▶ _About this task_:
What is the number of lines below that contain the word "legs"? Give only that number.

------------------------------------------------

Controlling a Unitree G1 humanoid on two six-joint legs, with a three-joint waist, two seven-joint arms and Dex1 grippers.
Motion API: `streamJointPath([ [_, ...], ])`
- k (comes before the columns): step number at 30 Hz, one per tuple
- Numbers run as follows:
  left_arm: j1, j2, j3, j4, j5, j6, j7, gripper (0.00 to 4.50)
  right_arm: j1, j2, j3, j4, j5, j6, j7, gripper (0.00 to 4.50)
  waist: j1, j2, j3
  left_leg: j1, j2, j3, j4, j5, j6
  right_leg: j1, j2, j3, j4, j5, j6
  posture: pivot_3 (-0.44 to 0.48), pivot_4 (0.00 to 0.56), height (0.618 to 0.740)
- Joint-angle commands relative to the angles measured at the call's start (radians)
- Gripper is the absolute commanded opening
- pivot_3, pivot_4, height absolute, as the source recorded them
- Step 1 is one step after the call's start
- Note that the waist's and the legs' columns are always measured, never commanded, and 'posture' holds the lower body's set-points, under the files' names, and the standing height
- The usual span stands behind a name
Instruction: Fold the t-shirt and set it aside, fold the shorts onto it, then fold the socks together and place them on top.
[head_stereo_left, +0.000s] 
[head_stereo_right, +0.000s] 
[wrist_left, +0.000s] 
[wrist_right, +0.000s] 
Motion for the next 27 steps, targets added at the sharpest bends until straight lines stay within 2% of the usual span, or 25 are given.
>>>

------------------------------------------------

▶ _Answer section_:
2